TASK ITEM:
Your reply should be the full listing, copied exactly.

TASK MATERIAL:
= = = = = = =

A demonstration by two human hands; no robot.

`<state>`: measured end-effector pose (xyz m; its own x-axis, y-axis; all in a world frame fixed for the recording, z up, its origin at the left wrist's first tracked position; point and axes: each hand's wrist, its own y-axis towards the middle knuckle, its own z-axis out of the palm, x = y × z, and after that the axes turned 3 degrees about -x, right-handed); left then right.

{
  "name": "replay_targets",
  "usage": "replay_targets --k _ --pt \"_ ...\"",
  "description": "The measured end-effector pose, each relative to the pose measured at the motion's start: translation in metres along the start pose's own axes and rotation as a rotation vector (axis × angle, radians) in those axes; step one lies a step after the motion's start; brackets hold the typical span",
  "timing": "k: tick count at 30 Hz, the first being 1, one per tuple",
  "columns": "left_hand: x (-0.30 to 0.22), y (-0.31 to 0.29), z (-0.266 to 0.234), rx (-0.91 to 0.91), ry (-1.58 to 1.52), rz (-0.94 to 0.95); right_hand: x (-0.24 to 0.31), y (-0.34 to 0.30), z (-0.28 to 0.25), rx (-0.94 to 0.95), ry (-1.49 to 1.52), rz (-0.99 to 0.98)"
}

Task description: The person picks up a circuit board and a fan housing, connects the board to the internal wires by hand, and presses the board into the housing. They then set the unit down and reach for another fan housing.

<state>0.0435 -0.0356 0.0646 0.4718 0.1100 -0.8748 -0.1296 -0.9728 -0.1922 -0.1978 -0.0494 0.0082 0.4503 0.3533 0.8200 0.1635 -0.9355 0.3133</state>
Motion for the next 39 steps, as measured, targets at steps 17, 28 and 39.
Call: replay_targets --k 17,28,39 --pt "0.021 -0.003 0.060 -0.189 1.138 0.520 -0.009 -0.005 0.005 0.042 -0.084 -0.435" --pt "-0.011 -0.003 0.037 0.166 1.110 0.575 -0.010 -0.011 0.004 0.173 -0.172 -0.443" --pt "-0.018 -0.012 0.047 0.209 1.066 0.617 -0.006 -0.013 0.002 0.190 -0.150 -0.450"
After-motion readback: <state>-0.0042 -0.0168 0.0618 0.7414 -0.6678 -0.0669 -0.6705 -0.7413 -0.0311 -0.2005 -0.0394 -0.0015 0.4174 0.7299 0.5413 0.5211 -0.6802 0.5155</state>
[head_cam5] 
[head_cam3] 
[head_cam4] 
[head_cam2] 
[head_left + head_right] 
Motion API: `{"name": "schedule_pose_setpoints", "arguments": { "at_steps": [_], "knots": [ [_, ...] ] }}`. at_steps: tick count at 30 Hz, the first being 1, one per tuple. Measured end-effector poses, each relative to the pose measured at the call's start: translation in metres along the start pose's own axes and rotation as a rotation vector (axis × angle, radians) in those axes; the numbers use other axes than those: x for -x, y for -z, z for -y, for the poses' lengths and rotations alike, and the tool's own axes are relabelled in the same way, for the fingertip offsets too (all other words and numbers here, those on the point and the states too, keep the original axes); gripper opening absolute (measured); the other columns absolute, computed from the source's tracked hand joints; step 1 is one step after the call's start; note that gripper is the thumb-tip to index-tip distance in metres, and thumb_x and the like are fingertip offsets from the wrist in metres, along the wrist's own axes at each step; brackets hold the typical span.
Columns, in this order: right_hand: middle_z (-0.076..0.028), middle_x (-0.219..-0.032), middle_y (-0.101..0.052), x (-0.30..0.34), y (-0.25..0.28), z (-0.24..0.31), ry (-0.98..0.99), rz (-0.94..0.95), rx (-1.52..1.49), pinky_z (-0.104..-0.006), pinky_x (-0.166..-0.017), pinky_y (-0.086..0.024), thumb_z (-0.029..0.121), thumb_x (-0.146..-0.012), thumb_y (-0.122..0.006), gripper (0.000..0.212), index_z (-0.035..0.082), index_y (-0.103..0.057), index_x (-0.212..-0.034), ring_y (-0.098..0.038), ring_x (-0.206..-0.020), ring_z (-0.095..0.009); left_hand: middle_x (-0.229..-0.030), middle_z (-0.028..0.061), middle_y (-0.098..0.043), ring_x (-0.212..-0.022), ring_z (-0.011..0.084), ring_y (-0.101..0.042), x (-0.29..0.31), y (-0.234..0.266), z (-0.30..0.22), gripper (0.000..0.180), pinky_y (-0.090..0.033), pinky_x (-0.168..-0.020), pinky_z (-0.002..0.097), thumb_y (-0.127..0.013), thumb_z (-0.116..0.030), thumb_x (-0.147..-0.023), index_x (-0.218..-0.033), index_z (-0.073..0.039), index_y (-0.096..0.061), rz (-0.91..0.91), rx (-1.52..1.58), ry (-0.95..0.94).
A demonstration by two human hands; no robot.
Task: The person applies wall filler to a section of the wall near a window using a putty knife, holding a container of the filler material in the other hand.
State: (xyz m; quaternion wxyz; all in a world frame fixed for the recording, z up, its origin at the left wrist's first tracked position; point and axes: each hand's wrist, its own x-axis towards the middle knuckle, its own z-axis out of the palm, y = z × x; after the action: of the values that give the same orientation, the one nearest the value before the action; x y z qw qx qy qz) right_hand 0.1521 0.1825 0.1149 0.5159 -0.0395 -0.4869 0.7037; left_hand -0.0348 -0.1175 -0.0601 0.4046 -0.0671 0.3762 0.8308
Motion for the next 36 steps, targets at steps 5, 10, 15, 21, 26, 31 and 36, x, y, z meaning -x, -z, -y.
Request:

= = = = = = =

RESPONSE:
A demonstration by two human hands; no robot.

`<state>`: measured end-effector pose (xyz m; its own x-axis, y-axis; all in a world frame fixed for the recording, z up, its origin at the left wrist's first tracked position; point and axes: each hand's wrist, its own y-axis towards the middle knuckle, its own z-axis out of the palm, x = y × z, and after that the axes turned 3 degrees about -x, right-handed); left then right.

{
  "name": "replay_targets",
  "usage": "replay_targets --k _ --pt \"_ ...\"",
  "description": "The measured end-effector pose, each relative to the pose measured at the motion's start: translation in metres along the start pose's own axes and rotation as a rotation vector (axis × angle, radians) in those axes; step one lies a step after the motion's start; brackets hold the typical span",
  "timing": "k: tick count at 30 Hz, the first being 1, one per tuple",
  "columns": "left_hand: x (-0.30 to 0.22), y (-0.31 to 0.29), z (-0.266 to 0.234), rx (-0.91 to 0.91), ry (-1.58 to 1.52), rz (-0.94 to 0.95); right_hand: x (-0.24 to 0.31), y (-0.34 to 0.30), z (-0.28 to 0.25), rx (-0.94 to 0.95), ry (-1.49 to 1.52), rz (-0.99 to 0.98)"
}

Task description: The person picks up a circuit board and a fan housing, connects the board to the internal wires by hand, and presses the board into the housing. They then set the unit down and reach for another fan housing.

<state>0.0435 -0.0356 0.0646 0.4718 0.1100 -0.8748 -0.1296 -0.9728 -0.1922 -0.1978 -0.0494 0.0082 0.4503 0.3533 0.8200 0.1635 -0.9355 0.3133</state>
Motion for the next 39 steps, as measured, targets at steps 17, 28 and 39.
Call: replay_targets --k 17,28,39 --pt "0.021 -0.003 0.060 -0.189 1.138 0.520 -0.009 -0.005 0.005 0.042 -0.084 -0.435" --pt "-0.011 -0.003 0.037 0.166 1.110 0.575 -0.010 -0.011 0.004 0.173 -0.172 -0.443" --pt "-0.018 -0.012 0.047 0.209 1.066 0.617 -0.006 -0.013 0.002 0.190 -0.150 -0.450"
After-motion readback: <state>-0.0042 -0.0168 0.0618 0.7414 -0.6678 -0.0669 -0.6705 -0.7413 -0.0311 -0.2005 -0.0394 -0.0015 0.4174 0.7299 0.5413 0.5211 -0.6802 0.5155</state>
[head_cam5] 
[head_cam3] 
[head_cam4] 
[head_cam2] 
[head_left + head_right] 
Motion API: `{"name": "schedule_pose_setpoints", "arguments": { "at_steps": [_], "knots": [ [_, ...] ] }}`. at_steps: tick count at 30 Hz, the first being 1, one per tuple. Measured end-effector poses, each relative to the pose measured at the call's start: translation in metres along the start pose's own axes and rotation as a rotation vector (axis × angle, radians) in those axes; the numbers use other axes than those: x for -x, y for -z, z for -y, for the poses' lengths and rotations alike, and the tool's own axes are relabelled in the same way, for the fingertip offsets too (all other words and numbers here, those on the point and the states too, keep the original axes); gripper opening absolute (measured); the other columns absolute, computed from the source's tracked hand joints; step 1 is one step after the call's start; note that gripper is the thumb-tip to index-tip distance in metres, and thumb_x and the like are fingertip offsets from the wrist in metres, along the wrist's own axes at each step; brackets hold the typical span.
Columns, in this order: right_hand: middle_z (-0.076..0.028), middle_x (-0.219..-0.032), middle_y (-0.101..0.052), x (-0.30..0.34), y (-0.25..0.28), z (-0.24..0.31), ry (-0.98..0.99), rz (-0.94..0.95), rx (-1.52..1.49), pinky_z (-0.104..-0.006), pinky_x (-0.166..-0.017), pinky_y (-0.086..0.024), thumb_z (-0.029..0.121), thumb_x (-0.146..-0.012), thumb_y (-0.122..0.006), gripper (0.000..0.212), index_z (-0.035..0.082), index_y (-0.103..0.057), index_x (-0.212..-0.034), ring_y (-0.098..0.038), ring_x (-0.206..-0.020), ring_z (-0.095..0.009); left_hand: middle_x (-0.229..-0.030), middle_z (-0.028..0.061), middle_y (-0.098..0.043), ring_x (-0.212..-0.022), ring_z (-0.011..0.084), ring_y (-0.101..0.042), x (-0.29..0.31), y (-0.234..0.266), z (-0.30..0.22), gripper (0.000..0.180), pinky_y (-0.090..0.033), pinky_x (-0.168..-0.020), pinky_z (-0.002..0.097), thumb_y (-0.127..0.013), thumb_z (-0.116..0.030), thumb_x (-0.147..-0.023), index_x (-0.218..-0.033), index_z (-0.073..0.039), index_y (-0.096..0.061), rz (-0.91..0.91), rx (-1.52..1.58), ry (-0.95..0.94).
A demonstration by two human hands; no robot.
Task: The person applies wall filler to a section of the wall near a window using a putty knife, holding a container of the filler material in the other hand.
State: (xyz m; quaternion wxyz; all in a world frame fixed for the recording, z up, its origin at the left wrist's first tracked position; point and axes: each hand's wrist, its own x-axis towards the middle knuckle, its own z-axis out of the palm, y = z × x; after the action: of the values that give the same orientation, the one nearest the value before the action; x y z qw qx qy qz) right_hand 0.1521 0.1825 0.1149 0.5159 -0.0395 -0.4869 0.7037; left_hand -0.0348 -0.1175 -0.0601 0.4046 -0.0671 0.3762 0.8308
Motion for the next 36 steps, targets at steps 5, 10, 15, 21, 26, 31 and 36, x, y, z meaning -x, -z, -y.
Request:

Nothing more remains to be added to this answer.